Ministre des Affaires étrangères : La Russie mène déjà une guerre contre l'Europe}

Le ministre des Affaires étrangères Andriy Sybiha a déclaré que la Russie était en état de guerre avec l'Europe, même si celle-ci refuse de l'admettre.

Ce dernier a publié le message sur le réseau social X, rapporte Ukrinform.

Le chef de la diplomatie ukrainienne a souligné que la Russie attaquait déjà activement l’Europe, évoquant l’incident de Leipzig, les actes de sabotage contre des entreprises de l’industrie de défense dans des dizaines de pays de l’UE, le recrutement secret d’agents, le brouillage des signaux GPS dans l’aviation, les violations de l’espace aérien de l’OTAN, les dommages causés aux câbles sous-marins en mer Baltique et les cyberattaques.

« De campagnes de désinformation à grande échelle qui exploitent la crise de Ceuta à des tunnels souterrains récemment découverts, s'étendant du Bélarus aux pays baltes, la Russie attaque déjà activement l'Europe », a écrit Sybiha.

Le ministre a souligné que « ce n'est pas le moment de se faire des illusions », appelant à prendre ces incidents au sérieux et à les considérer comme des éléments coordonnés d'une stratégie malveillante plus large.

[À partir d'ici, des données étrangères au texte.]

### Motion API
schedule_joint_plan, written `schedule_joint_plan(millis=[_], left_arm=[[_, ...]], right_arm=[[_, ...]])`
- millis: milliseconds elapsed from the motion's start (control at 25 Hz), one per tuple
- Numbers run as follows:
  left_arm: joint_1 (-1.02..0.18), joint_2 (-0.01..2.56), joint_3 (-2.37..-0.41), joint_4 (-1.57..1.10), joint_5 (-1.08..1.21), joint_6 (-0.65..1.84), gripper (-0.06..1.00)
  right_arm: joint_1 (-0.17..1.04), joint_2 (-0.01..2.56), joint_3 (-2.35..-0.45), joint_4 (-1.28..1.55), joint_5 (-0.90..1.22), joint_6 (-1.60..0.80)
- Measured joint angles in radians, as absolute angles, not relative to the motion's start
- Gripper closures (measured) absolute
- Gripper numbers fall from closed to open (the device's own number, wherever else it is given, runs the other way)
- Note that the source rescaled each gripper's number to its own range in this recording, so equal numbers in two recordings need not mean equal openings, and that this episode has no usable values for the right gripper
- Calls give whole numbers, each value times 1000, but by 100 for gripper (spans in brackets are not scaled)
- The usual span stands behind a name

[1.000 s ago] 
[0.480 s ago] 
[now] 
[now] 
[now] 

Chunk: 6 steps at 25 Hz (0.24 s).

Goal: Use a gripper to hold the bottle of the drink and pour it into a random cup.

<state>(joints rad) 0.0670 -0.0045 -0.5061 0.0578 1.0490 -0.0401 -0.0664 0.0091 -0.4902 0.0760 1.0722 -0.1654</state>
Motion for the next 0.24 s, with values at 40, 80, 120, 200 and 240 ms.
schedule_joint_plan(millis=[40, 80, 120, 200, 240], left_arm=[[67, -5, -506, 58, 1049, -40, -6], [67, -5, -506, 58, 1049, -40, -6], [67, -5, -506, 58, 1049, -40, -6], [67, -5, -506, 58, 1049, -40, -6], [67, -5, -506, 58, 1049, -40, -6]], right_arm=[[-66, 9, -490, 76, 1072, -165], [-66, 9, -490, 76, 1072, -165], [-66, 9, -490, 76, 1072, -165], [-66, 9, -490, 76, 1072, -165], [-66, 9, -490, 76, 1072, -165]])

Sybiha a rappelé que les agressions de la Russie – tant en 2014 qu’en 2022 – avaient été précédées précisément par ce type de manœuvres tactiques : saper l’unité, affaiblir la détermination nationale et préparer le terrain pour des actions militaires.

Selon le ministre des Affaires étrangères, pour prévenir un tel scénario, il faut « de la force et une stratégie résolue et proactive ». Dans ce contexte, Sybiha a souligné la nécessité de restreindre considérablement la présence de citoyens russes en Europe.

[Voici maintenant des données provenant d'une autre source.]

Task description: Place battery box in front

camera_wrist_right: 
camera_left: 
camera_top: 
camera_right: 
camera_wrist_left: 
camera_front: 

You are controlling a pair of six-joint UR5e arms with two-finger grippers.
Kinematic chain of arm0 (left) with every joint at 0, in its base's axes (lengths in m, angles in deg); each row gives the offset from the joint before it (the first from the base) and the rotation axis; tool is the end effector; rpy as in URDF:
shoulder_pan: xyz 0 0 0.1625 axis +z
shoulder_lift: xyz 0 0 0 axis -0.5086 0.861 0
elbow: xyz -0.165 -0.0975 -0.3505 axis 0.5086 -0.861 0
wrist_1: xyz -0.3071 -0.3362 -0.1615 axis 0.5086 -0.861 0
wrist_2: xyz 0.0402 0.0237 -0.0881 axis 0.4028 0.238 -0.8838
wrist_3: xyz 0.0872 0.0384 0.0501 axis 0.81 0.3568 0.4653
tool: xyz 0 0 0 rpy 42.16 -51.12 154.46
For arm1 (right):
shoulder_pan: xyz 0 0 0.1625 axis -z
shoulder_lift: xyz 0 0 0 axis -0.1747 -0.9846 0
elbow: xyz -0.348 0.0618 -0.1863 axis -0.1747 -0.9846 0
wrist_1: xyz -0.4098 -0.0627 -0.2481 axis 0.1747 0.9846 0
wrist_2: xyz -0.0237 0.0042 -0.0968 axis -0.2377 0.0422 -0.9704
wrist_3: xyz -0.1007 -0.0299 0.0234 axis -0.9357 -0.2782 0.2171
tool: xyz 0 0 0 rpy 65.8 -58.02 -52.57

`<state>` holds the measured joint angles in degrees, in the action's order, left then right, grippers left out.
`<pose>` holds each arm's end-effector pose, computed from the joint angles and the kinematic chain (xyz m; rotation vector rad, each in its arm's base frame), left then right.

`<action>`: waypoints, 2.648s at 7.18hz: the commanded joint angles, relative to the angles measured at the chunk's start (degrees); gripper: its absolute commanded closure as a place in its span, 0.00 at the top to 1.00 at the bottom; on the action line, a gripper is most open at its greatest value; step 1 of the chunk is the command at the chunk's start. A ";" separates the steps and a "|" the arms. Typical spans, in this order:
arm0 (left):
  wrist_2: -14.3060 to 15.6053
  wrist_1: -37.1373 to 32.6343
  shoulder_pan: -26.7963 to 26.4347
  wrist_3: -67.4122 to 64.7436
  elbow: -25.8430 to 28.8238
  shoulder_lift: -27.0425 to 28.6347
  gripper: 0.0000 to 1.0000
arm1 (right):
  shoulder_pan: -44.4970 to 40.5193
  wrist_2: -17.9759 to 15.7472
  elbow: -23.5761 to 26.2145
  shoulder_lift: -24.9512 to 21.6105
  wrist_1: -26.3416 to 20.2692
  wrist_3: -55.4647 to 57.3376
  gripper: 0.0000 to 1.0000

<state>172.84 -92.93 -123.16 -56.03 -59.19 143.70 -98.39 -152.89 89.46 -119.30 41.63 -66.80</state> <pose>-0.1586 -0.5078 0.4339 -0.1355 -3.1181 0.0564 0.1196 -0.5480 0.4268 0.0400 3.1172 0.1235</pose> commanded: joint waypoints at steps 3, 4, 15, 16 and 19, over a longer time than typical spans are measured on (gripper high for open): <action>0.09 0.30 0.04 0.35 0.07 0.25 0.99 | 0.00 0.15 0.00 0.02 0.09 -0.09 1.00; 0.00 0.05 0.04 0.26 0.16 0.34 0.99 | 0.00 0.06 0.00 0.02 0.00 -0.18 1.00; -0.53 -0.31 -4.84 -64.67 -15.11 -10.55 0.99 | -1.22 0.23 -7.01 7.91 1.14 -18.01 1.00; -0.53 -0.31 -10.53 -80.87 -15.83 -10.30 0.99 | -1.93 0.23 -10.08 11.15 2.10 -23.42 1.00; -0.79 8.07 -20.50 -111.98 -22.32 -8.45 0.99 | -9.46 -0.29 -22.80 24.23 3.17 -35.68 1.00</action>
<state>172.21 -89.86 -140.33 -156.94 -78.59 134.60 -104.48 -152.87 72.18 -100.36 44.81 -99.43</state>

« Les combattants russes devraient être interdits d’entrée dans l’UE, et la remise de visas d’entrée non nécessaire devrait être réduite au minimum absolu. Il s’agit là d’une question de sécurité nationale au sens strict », estime Sybiha.

Par ailleurs, selon le ministre, il convient de rompre tous les liens avec la Russie, notamment commerciaux. Il a souligné que chacun de ces liens constituait un point faible potentiel que Moscou exploiterait contre l’Europe.

« Un embargo commercial, des sanctions sévères et l'arrêt de tous les projets énergétiques, notamment dans le domaine de l'énergie nucléaire », a écrit Sybiha.

En outre, il est nécessaire d’éliminer complètement les réseaux d’influence russes en Europe : fermer toutes les antennes de « Rossotroudnitchestvo » et des « Maisons de la Russie », mettre fin aux échanges culturels et scientifiques, interdire la propagande russe et ses agents, et démanteler les réseaux illégaux qui corrompent l’élite politique et économique, a ajouté Sybiha.

Selon lui, les mesures énumérées ne sont pas simplement des exigences de l’Ukraine, qui est en état de guerre avec la Russie : elles pourraient constituer la « dernière chance » pour les gouvernements des pays européens de protéger leurs citoyens, leur économie et leurs institutions démocratiques.

« Le choix est clair : « tout ou rien ». Soit Moscou réussit son agression contre l’Europe dans la « zone grise », soit l’Europe fait preuve de détermination pour protéger la vie des gens », a écrit Sybiha.

Il a souligné que l’Ukraine avait acquis une immense expérience dans la lutte contre l’agression russe sous toutes ses formes.

Pour rappel, le Danemark affirme que la Russie prépare des actions de sabotage contre l’industrie de défense du pays.